Antoine Vial, auteur de « Santé, le trésor menacé »
Dans son livre « Santé, le trésor menacé »*, Antoine Vial dresse un constat alarmant de notre système sanitaire. Abordant tous les sujets y compris l’e-santé et l’information des patients, il prône la coparticipation et la décision partagée pour refonder notre système.
Dans votre ouvrage, vous critiquez les professionnels de santé, mais également l’Etat. Que lui reprochez-vous ?
A.V. : Mon premier reproche est qu’il n’y a pas d’ambition et, sans ambition, il n’y a pas de politique. On agit en urgence et on fait du colmatage. Le ministre de la Santé est là pour donner un projet et son cabinet pour agir. Il manque un moteur dans la voiture ! Le deuxième point concerne l’économie : elle est devenue le seul filtre des politiques de santé. Lorsque j’écoute la ministre de la Santé, j’ai l’impression d’entendre le ministre des Finances !
Vous mettez en cause les pharmaciens dans la délivrance de Dépakine. Pourquoi ?

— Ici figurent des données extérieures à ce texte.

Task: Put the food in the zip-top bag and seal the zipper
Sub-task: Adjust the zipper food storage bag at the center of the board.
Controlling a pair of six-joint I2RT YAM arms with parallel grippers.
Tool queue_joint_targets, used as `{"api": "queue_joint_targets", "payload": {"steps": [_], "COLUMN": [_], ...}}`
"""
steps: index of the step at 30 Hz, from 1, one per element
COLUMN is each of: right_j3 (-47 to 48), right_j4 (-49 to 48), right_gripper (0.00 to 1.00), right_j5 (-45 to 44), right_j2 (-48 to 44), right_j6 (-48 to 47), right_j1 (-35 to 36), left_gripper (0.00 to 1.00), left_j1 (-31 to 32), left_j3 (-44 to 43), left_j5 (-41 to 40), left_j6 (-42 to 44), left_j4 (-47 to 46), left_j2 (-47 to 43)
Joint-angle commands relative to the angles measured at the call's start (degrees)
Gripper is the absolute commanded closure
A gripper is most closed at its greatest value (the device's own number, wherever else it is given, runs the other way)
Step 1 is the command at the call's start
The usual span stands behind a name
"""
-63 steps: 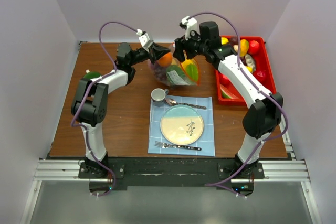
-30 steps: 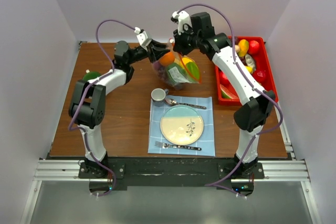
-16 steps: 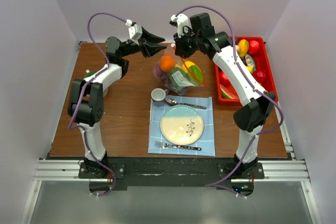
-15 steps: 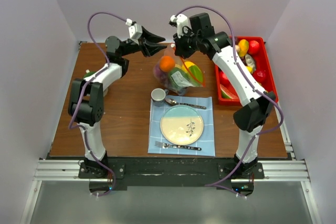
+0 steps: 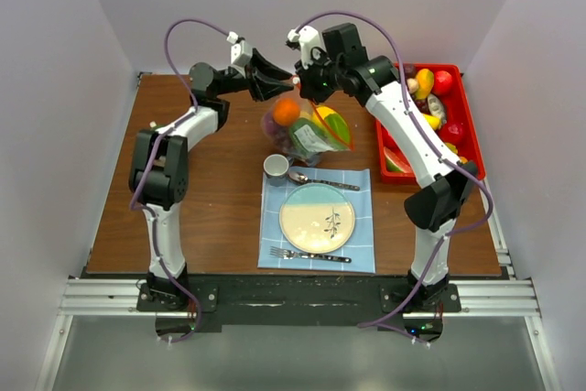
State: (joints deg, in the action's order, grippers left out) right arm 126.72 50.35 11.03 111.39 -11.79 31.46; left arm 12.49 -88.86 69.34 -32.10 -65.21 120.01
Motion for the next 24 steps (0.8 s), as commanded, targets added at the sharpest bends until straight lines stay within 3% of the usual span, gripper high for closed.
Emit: {"api": "queue_joint_targets", "payload": {"steps": [1, 7, 15, 18, 20, 22, 23, 24], "right_j3": [4.2, 4.8, 5.1, 4.9, 5.0, 4.7, 4.4, 4.0], "right_j4": [-2.0, -1.8, -1.8, -2.1, -2.2, -2.6, -2.9, -3.4], "right_gripper": [1.0, 1.0, 1.0, 1.0, 1.0, 1.0, 0.96, 0.83], "right_j5": [-2.1, -3.4, -4.5, -4.7, -4.5, -4.3, -4.5, -5.0], "right_j2": [-0.3, 0.7, 1.6, 1.6, 1.6, 1.7, 1.6, 1.5], "right_j6": [-1.3, -1.5, -1.7, -1.7, -1.7, -1.5, -1.5, -1.4], "right_j1": [0.5, 1.1, 1.9, 1.9, 2.0, 2.0, 1.9, 1.9], "left_gripper": [0.59, 0.61, 0.66, 0.79, 0.98, 1.0, 1.0, 1.0], "left_j1": [0.1, 0.1, 0.5, 0.5, 0.5, 0.4, 0.3, 0.3], "left_j3": [-2.2, -2.8, -2.9, -2.7, -2.7, -2.1, -1.4, 0.2], "left_j5": [2.6, 2.8, 2.4, 2.4, 2.4, 1.9, 1.1, 0.5], "left_j6": [-7.4, -13.9, -13.5, -13.0, -12.6, -11.1, -10.3, -8.1], "left_j4": [-9.2, -16.7, -16.1, -15.7, -15.6, -15.0, -14.7, -14.2], "left_j2": [0.8, 2.9, 3.3, 3.2, 3.2, 2.8, 2.3, 1.8]}}
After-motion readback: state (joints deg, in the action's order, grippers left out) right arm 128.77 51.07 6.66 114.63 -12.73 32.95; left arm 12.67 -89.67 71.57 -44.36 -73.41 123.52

Concernant Dépakine, il y a le problème des prescripteurs et celui de la délivrance. Des pharmaciens ont délivré ce médicament à des femmes enceintes sans plus de demandes d’informations. C’est un problème et les pharmaciens doivent s’en emparer : soit on attend que le pharmacien délivre une ordonnance en la contrôlant, soit il la délivre sans contrôle avec une attitude plus commerciale que de conseil. Je pense franchement qu’on forme de bons spécialistes des médicaments, les pharmaciens, mais qu’on n’exploite pas leurs compétences. On les laisse dans ces pratiques plus commerciales. Les pharmaciens ont un rôle prépondérant à assurer en matière d’iatrogénie.
Que pensez-vous de la polémique au sujet de la vaccination par les pharmaciens ?
Nous sommes ramenés au 19e siècle ! Nous manquons d’une modernité impressionnante. D’une vision. Nous sommes en 2017 et nous voyons tout ce qu’il est possible de faire aujourd’hui et demain. Il y a un gisement de performances évident mais qui n’est pas exploité. Je pense par exemple aux dispositifs dans l’e-santé. Les pharmaciens devraient se positionner dans ce domaine, mais comment savoir quels dispositifs sont bons ou pas ? Il n’y a pas d’évaluation.
Vous critiquez aussi la politique du médicament en France…
Notre priorité, c’est l’ensemble du circuit du médicament dans les dix prochaines années. Il est urgent d’avoir une démarche scientifique. En matière de médicaments, nous avons des critères de santé, mais c’est le ministère des Finances qui tranche. Les laboratoires font du lobbying, notamment sur la question de l’emploi. Les arbitrages doivent être transparents et c’est pour cette raison qu’il faut un ministre de la Santé digne de ce nom.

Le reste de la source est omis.